The impasse, so close to the start of UNCTAD XIII, has given rise to discussions on whether the Doha conference will result in a consensus-based outcome, or whether the developing countries would resort to proposing a vote on a document it puts forward. A vote on a G77 and China document is considered a last resort, since the normal procedure is to adopt a consensus document.
 
It would appear that whether the Doha outcome will reaffirm the Accra Accord has become the most important political issue at this point of the negotiations. It is understood that there is widespread agreement that the outcome document will be based on negotiations on the President’s text. The G77 and China are however adamant that this text, which they consider already too much watered down from the group’s own proposed text, should not be diluted further.
 
The negotiations will resume in Doha in a Committee of the Whole, to produce the UNCTAD XIII outcome document.
 
The battle in the UNCTAD process is being monitored with a sense of serious concern.

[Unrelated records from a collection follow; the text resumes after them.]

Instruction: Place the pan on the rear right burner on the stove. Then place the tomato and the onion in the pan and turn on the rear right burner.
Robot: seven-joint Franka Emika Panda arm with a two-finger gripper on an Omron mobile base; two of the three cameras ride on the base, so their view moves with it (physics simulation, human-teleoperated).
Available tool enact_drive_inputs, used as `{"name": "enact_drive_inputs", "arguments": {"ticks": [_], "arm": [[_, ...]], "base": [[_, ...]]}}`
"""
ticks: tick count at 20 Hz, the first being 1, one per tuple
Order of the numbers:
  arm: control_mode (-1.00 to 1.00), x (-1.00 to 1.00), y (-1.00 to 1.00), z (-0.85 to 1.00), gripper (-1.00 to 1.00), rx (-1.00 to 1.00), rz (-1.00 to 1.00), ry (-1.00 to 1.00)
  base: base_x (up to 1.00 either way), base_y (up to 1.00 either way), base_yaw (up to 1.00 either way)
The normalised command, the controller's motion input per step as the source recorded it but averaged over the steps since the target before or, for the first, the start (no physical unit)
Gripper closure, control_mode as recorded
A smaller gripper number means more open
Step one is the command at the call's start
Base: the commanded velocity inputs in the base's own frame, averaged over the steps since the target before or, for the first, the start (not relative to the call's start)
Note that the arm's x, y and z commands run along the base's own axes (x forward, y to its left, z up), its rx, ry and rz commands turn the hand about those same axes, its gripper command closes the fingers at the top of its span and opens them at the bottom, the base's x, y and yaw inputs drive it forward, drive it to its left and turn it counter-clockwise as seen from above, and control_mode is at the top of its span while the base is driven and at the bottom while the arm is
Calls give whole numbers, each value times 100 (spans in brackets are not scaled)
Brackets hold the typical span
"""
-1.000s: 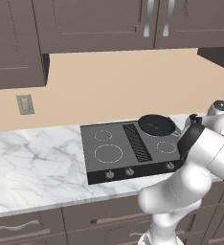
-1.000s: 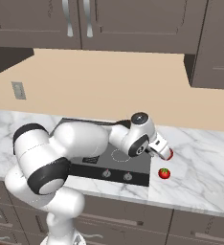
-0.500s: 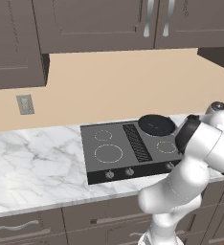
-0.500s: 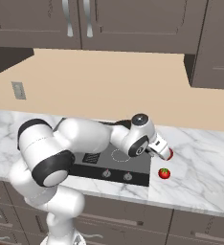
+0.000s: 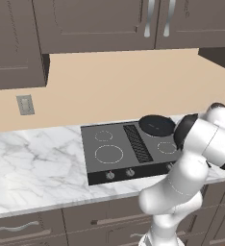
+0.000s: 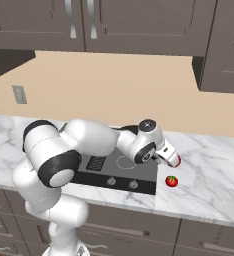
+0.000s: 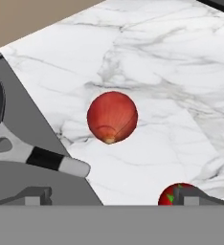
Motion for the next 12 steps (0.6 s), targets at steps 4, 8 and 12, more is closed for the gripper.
{"name": "enact_drive_inputs", "arguments": {"ticks": [4, 8, 12], "arm": [[-100, 10, -6, -6, -100, 0, 0, 0], [-100, 6, -7, -6, -100, 0, 0, 0], [-100, 3, -11, -5, -100, 0, 0, 0]], "base": [[0, 0, 0], [0, 0, 0], [0, 0, 0]]}}
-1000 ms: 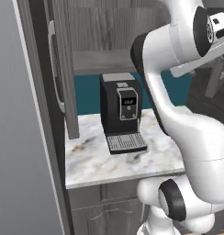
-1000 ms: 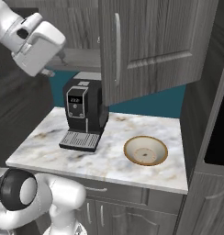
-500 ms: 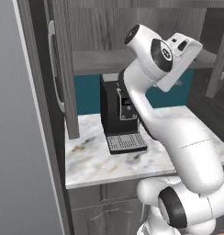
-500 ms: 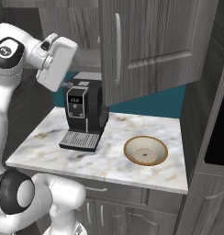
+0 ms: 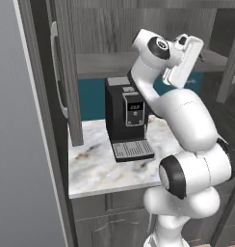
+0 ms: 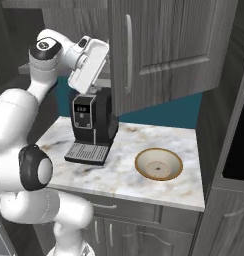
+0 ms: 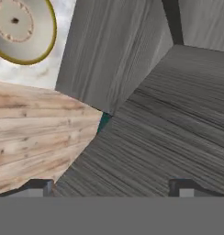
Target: Open the cabinet and setup a tea strainer by placing it in the bowl upright.
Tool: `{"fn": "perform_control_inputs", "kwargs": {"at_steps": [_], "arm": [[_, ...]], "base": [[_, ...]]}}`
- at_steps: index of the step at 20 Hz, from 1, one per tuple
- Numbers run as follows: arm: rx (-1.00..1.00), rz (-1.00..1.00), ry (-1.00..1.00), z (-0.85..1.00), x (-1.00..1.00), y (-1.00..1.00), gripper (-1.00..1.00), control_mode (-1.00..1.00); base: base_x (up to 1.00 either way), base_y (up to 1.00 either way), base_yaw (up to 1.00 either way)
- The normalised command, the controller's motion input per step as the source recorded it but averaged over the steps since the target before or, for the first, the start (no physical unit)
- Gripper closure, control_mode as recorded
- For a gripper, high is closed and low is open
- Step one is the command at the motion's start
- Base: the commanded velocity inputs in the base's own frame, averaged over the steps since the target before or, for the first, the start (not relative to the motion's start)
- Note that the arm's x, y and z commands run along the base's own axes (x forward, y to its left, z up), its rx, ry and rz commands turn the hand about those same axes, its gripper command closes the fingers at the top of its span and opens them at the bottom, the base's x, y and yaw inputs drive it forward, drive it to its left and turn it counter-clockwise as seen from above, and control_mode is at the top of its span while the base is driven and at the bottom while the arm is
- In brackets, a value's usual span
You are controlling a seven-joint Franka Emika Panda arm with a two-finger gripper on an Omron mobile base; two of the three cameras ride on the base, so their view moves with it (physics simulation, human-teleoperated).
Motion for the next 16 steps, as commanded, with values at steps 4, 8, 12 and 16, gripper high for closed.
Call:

An influential group of 50 former senior UNCTAD staff issued a joint statement criticizing efforts by major developed countries to reduce UNCTAD’s mandate and deny it the right to continue to analyse global macroeconomic issues from a development perspective. (See separate article on the statement.)
 
The signatories included former UNCTAD Secretary-General Rubens Ricupero, two former deputy Secretaries-General, Carlos Fortin and Jan Pronk, and several Directors.
 
At a press conference on the statement, as reported in the SUNS Bulletin, former UNCTAD Director John Burley, warned of an attempt "to change UNCTAD's mandate by denying the organisation the right to continue to analyse and report on global macroeconomic issues, including the role of global finance in development."
 
"We are angry because we feel that the two principles of the need for a plurality of views in the international system and the need to preserve UNCTAD's freedom of speech, are being threatened.” 
 
Yilmaz Akyuz, former UNCTAD chief economist, said that since the collapse of the Berlin Wall, the major developed countries "have become increasingly intolerant to diversity of views and indeed wanted the Washington Consensus to become a global consensus. They have seldom engaged in constructive dialogue in UNCTAD over policy options and ignored UNCTAD research findings even when they are proven right."
 
Akyuz said that UNCTAD has always taken interest in policy with significant effect on development and developing countries. "It has done so by taking a broad perspective, focusing on interdependence of issues, and in several areas, UNCTAD has been well ahead of the curve in anticipating problems and proposing feasible solutions."
 
He gave several examples of UNCTAD being the first organisation to make proposals that later became mainstream or official, such as the need for debt relief in Latin America in the 1980s, the need for the relief of debt of poor countries to the Bretton Woods Institutions in the early 1990s, the proposal for orderly workout mechanisms for sovereign debt, and predicting and analysing financial crises in emerging economies and recognising the need for reform of the international financial architecture and to manage international capital flows.
 
In their statement, the former UNCTAD staff members said that UNCTAD has always been a thorn in the flesh of economic orthodoxy. Its analyses of global macro-economic issues from a development perspective have regularly provided an alternative view to that offered by the World Bank and the IMF controlled by the West. Now efforts are afoot to silence that voice.
 
They stressed that developing countries in Geneva are struggling to resist the strong pressure piled on them by OECD countries and to defend the organisation. The developed countries in Geneva have seized the occasion to stifle UNCTAD's capacity to think outside the box.
 
The former UNCTAD staff depicted the developed countries’ move as “if you cannot kill the message, at least kill the messenger.”